* [WHAT IS BEING ASKED]:
Find the string "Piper" in the entries and copy each line that has it.

* [MATERIAL FOR THE TASK]:
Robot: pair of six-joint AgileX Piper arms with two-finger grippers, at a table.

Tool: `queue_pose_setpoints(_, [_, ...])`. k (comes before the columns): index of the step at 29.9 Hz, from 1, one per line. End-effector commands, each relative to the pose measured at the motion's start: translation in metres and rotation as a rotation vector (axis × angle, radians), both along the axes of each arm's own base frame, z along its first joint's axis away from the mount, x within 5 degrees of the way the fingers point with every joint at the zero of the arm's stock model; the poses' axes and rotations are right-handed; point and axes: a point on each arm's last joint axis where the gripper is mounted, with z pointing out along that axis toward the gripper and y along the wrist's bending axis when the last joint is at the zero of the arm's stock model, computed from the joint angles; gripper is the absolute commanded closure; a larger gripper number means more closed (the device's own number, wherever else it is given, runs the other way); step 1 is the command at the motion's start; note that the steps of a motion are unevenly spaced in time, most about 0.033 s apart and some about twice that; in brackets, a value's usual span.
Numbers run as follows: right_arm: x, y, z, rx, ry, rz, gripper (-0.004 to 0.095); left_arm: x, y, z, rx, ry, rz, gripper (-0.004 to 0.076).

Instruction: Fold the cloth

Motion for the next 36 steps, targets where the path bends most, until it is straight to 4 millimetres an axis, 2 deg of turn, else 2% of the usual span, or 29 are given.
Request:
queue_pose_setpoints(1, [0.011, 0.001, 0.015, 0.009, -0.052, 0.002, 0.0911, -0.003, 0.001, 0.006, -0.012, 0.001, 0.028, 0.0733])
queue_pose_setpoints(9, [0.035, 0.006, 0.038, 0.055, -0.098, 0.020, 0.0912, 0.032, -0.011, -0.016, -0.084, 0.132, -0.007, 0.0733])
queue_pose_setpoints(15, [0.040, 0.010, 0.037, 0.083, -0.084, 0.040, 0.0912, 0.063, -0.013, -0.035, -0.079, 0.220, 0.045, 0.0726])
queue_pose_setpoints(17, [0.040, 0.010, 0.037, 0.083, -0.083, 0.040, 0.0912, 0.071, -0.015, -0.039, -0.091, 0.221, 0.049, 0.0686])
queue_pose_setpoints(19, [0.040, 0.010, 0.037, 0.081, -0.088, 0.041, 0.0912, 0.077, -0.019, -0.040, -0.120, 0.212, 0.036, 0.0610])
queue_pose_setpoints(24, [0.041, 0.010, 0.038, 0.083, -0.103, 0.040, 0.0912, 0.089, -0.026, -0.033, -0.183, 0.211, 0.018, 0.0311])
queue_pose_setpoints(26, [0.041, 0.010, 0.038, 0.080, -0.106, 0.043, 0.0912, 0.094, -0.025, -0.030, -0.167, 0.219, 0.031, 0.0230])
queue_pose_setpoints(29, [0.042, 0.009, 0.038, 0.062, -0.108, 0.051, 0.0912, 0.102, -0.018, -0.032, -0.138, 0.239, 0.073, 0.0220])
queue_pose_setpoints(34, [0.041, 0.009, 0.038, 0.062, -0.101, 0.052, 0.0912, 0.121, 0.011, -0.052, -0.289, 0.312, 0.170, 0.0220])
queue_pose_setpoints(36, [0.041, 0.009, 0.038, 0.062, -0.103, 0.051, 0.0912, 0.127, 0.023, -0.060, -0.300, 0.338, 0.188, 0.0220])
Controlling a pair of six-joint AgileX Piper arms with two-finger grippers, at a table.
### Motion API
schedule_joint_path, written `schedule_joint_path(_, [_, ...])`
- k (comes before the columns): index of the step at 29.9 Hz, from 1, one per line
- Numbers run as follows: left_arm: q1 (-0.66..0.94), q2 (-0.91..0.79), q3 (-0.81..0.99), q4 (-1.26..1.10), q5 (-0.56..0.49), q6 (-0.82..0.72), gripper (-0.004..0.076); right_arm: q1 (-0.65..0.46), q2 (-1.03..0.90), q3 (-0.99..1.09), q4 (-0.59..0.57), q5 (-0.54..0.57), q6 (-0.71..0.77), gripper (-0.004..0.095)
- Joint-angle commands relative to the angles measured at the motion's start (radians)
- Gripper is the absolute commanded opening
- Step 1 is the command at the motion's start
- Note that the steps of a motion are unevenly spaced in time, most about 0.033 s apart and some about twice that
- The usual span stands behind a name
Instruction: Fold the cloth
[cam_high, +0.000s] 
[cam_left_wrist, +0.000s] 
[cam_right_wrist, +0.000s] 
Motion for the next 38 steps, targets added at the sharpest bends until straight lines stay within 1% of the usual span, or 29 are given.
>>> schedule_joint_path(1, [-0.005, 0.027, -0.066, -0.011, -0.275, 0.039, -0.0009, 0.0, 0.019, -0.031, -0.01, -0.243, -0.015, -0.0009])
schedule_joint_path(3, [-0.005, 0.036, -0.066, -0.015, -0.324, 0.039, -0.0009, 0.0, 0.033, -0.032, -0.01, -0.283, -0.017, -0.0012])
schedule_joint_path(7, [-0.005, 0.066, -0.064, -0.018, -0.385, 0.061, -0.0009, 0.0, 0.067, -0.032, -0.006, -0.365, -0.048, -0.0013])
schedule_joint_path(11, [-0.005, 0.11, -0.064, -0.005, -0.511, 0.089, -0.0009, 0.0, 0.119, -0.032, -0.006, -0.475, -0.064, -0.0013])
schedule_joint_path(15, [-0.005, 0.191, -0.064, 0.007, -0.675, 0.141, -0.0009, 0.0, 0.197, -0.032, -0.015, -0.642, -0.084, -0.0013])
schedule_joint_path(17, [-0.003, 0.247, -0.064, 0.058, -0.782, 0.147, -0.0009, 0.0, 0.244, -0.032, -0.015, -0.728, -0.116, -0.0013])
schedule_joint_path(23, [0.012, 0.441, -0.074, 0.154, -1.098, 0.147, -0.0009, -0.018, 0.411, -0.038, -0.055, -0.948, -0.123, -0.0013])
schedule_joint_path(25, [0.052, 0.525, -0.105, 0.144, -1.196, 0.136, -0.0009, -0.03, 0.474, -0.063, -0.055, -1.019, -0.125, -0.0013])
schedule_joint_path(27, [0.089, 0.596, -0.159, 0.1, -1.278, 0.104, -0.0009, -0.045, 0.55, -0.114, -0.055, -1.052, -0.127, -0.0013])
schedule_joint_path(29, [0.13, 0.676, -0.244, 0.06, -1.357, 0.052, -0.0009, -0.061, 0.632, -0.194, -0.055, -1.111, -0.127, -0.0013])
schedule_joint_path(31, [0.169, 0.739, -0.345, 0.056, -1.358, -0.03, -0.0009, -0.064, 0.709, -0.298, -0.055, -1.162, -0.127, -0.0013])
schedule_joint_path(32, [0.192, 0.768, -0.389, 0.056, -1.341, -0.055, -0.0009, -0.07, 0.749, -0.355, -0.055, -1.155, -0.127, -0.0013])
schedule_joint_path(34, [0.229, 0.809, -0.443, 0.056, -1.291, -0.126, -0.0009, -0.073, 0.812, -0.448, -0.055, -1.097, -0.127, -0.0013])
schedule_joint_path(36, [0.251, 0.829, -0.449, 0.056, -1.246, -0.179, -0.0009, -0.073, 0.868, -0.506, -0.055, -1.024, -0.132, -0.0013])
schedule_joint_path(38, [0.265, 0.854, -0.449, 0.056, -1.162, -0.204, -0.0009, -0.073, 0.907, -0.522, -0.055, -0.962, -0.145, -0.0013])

* [RESULT BELOW]:
Robot: pair of six-joint AgileX Piper arms with two-finger grippers, at a table.
Controlling a pair of six-joint AgileX Piper arms with two-finger grippers, at a table.

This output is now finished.